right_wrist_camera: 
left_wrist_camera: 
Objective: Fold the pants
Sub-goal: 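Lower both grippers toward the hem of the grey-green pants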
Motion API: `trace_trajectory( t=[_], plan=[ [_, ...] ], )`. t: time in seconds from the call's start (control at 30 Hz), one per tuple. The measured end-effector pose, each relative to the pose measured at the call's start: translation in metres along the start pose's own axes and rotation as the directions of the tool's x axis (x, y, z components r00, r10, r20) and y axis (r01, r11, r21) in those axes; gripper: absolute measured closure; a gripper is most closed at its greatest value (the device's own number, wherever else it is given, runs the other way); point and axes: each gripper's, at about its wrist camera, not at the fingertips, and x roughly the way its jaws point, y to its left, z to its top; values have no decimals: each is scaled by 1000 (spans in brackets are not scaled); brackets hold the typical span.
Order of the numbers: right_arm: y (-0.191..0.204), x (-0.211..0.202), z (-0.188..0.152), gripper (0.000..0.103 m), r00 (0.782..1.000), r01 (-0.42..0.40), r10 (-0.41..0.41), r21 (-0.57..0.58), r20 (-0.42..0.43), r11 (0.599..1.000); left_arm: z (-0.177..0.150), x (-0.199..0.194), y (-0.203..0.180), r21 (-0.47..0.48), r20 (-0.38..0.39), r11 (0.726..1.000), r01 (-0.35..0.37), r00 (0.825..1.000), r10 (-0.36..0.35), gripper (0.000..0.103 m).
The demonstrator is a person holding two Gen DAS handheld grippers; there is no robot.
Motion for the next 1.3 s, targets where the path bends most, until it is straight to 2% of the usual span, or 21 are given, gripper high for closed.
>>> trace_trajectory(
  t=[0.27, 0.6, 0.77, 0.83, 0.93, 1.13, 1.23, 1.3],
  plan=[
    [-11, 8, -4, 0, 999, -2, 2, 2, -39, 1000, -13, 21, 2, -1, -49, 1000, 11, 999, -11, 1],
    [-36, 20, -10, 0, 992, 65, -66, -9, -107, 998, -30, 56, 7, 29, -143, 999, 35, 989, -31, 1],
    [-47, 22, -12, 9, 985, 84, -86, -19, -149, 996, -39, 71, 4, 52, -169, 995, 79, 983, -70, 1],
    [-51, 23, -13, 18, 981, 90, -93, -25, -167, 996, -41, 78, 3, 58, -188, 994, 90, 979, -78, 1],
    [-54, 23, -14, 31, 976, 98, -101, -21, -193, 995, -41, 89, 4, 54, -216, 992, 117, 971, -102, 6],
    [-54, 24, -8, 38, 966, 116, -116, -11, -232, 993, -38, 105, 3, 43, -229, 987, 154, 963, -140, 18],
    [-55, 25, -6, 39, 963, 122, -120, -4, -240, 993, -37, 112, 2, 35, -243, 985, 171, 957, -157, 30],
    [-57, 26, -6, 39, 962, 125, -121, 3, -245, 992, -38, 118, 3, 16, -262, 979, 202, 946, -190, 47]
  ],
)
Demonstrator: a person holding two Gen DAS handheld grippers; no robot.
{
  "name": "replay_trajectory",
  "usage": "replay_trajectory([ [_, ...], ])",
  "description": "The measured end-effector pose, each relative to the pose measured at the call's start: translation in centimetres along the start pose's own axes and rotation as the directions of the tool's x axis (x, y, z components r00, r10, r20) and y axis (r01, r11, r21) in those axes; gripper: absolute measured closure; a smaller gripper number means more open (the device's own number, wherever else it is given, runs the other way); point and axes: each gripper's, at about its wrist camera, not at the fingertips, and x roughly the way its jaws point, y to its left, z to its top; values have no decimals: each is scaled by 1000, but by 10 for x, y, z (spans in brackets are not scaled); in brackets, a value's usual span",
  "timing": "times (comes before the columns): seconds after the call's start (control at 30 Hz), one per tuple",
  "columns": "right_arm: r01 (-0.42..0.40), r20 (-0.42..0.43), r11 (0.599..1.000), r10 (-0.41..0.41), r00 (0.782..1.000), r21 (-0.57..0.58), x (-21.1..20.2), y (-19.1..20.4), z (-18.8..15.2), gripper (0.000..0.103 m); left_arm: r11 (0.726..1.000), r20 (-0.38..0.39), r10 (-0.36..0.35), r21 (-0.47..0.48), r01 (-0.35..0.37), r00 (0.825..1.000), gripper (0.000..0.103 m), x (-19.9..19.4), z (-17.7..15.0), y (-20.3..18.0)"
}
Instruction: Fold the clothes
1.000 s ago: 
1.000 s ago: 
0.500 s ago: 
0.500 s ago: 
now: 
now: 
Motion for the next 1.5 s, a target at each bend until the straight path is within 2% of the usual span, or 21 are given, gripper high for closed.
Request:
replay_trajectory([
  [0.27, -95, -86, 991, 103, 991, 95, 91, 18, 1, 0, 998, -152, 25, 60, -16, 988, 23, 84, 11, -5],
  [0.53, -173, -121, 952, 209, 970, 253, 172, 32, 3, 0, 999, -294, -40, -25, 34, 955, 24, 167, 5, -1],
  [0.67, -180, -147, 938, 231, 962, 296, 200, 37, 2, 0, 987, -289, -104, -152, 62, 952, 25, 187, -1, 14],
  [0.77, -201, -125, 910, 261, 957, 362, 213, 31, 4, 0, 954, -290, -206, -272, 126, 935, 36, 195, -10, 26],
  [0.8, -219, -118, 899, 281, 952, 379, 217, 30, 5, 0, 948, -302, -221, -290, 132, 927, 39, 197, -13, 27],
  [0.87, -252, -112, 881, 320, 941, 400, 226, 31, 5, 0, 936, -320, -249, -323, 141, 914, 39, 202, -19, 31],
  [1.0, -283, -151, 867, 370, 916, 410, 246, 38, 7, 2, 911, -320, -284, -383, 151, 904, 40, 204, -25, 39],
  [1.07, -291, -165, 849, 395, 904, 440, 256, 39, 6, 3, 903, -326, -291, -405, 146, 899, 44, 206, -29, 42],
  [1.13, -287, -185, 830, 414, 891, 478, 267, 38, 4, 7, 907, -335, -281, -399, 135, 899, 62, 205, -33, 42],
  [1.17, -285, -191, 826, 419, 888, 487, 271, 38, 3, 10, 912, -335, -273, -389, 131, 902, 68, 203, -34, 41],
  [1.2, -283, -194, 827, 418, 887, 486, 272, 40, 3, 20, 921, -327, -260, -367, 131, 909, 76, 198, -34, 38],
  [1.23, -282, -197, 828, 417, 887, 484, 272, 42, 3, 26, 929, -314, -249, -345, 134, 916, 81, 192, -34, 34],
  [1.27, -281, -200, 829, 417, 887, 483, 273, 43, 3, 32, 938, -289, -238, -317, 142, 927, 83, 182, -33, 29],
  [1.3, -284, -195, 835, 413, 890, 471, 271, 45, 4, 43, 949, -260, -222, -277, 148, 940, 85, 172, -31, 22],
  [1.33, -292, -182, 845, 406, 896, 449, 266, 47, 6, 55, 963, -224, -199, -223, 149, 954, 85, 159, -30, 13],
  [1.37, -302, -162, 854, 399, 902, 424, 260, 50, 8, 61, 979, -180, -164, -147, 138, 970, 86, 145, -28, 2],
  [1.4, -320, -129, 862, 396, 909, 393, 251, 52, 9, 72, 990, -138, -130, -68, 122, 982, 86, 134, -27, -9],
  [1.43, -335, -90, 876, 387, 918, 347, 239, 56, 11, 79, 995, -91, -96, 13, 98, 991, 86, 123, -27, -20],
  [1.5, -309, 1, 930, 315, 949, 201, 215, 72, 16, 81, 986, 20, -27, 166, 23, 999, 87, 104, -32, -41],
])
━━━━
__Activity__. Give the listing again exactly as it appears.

__Reply__.
right_wrist_camera: 
left_wrist_camera: 
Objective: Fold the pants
Sub-goal: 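Lower both grippers toward the hem of the grey-green pants
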Motion API: `trace_trajectory( t=[_], plan=[ [_, ...] ], )`. t: time in seconds from the call's start (control at 30 Hz), one per tuple. The measured end-effector pose, each relative to the pose measured at the call's start: translation in metres along the start pose's own axes and rotation as the directions of the tool's x axis (x, y, z components r00, r10, r20) and y axis (r01, r11, r21) in those axes; gripper: absolute measured closure; a gripper is most closed at its greatest value (the device's own number, wherever else it is given, runs the other way); point and axes: each gripper's, at about its wrist camera, not at the fingertips, and x roughly the way its jaws point, y to its left, z to its top; values have no decimals: each is scaled by 1000 (spans in brackets are not scaled); brackets hold the typical span.
Order of the numbers: right_arm: y (-0.191..0.204), x (-0.211..0.202), z (-0.188..0.152), gripper (0.000..0.103 m), r00 (0.782..1.000), r01 (-0.42..0.40), r10 (-0.41..0.41), r21 (-0.57..0.58), r20 (-0.42..0.43), r11 (0.599..1.000); left_arm: z (-0.177..0.150), x (-0.199..0.194), y (-0.203..0.180), r21 (-0.47..0.48), r20 (-0.38..0.39), r11 (0.726..1.000), r01 (-0.35..0.37), r00 (0.825..1.000), r10 (-0.36..0.35), gripper (0.000..0.103 m).
The demonstrator is a person holding two Gen DAS handheld grippers; there is no robot.
Motion for the next 1.3 s, targets where the path bends most, until it is straight to 2% of the usual span, or 21 are given, gripper high for closed.
>>> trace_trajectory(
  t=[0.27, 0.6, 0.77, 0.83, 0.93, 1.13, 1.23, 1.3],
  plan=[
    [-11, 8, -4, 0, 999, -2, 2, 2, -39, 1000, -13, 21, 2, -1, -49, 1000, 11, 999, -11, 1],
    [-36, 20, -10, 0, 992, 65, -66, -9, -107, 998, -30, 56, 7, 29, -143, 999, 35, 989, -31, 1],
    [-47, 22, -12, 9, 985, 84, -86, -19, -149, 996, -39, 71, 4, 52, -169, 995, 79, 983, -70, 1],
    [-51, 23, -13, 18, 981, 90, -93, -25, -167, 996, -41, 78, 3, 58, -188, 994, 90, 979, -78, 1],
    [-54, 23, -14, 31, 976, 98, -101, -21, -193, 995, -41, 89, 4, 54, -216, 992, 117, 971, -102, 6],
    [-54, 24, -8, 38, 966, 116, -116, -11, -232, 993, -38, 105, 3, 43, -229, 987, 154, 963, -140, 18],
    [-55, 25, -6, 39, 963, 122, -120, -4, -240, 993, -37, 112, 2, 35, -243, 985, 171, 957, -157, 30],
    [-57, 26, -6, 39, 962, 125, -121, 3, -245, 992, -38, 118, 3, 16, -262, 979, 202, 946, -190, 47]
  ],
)
Demonstrator: a person holding two Gen DAS handheld grippers; no robot.
{
  "name": "replay_trajectory",
  "usage": "replay_trajectory([ [_, ...], ])",
  "description": "The measured end-effector pose, each relative to the pose measured at the call's start: translation in centimetres along the start pose's own axes and rotation as the directions of the tool's x axis (x, y, z components r00, r10, r20) and y axis (r01, r11, r21) in those axes; gripper: absolute measured closure; a smaller gripper number means more open (the device's own number, wherever else it is given, runs the other way); point and axes: each gripper's, at about its wrist camera, not at the fingertips, and x roughly the way its jaws point, y to its left, z to its top; values have no decimals: each is scaled by 1000, but by 10 for x, y, z (spans in brackets are not scaled); in brackets, a value's usual span",
  "timing": "times (comes before the columns): seconds after the call's start (control at 30 Hz), one per tuple",
  "columns": "right_arm: r01 (-0.42..0.40), r20 (-0.42..0.43), r11 (0.599..1.000), r10 (-0.41..0.41), r00 (0.782..1.000), r21 (-0.57..0.58), x (-21.1..20.2), y (-19.1..20.4), z (-18.8..15.2), gripper (0.000..0.103 m); left_arm: r11 (0.726..1.000), r20 (-0.38..0.39), r10 (-0.36..0.35), r21 (-0.47..0.48), r01 (-0.35..0.37), r00 (0.825..1.000), gripper (0.000..0.103 m), x (-19.9..19.4), z (-17.7..15.0), y (-20.3..18.0)"
}
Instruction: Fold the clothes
1.000 s ago: 
1.000 s ago: 
0.500 s ago: 
0.500 s ago: 
now: 
now: 
Motion for the next 1.5 s, a target at each bend until the straight path is within 2% of the usual span, or 21 are given, gripper high for closed.
Request:
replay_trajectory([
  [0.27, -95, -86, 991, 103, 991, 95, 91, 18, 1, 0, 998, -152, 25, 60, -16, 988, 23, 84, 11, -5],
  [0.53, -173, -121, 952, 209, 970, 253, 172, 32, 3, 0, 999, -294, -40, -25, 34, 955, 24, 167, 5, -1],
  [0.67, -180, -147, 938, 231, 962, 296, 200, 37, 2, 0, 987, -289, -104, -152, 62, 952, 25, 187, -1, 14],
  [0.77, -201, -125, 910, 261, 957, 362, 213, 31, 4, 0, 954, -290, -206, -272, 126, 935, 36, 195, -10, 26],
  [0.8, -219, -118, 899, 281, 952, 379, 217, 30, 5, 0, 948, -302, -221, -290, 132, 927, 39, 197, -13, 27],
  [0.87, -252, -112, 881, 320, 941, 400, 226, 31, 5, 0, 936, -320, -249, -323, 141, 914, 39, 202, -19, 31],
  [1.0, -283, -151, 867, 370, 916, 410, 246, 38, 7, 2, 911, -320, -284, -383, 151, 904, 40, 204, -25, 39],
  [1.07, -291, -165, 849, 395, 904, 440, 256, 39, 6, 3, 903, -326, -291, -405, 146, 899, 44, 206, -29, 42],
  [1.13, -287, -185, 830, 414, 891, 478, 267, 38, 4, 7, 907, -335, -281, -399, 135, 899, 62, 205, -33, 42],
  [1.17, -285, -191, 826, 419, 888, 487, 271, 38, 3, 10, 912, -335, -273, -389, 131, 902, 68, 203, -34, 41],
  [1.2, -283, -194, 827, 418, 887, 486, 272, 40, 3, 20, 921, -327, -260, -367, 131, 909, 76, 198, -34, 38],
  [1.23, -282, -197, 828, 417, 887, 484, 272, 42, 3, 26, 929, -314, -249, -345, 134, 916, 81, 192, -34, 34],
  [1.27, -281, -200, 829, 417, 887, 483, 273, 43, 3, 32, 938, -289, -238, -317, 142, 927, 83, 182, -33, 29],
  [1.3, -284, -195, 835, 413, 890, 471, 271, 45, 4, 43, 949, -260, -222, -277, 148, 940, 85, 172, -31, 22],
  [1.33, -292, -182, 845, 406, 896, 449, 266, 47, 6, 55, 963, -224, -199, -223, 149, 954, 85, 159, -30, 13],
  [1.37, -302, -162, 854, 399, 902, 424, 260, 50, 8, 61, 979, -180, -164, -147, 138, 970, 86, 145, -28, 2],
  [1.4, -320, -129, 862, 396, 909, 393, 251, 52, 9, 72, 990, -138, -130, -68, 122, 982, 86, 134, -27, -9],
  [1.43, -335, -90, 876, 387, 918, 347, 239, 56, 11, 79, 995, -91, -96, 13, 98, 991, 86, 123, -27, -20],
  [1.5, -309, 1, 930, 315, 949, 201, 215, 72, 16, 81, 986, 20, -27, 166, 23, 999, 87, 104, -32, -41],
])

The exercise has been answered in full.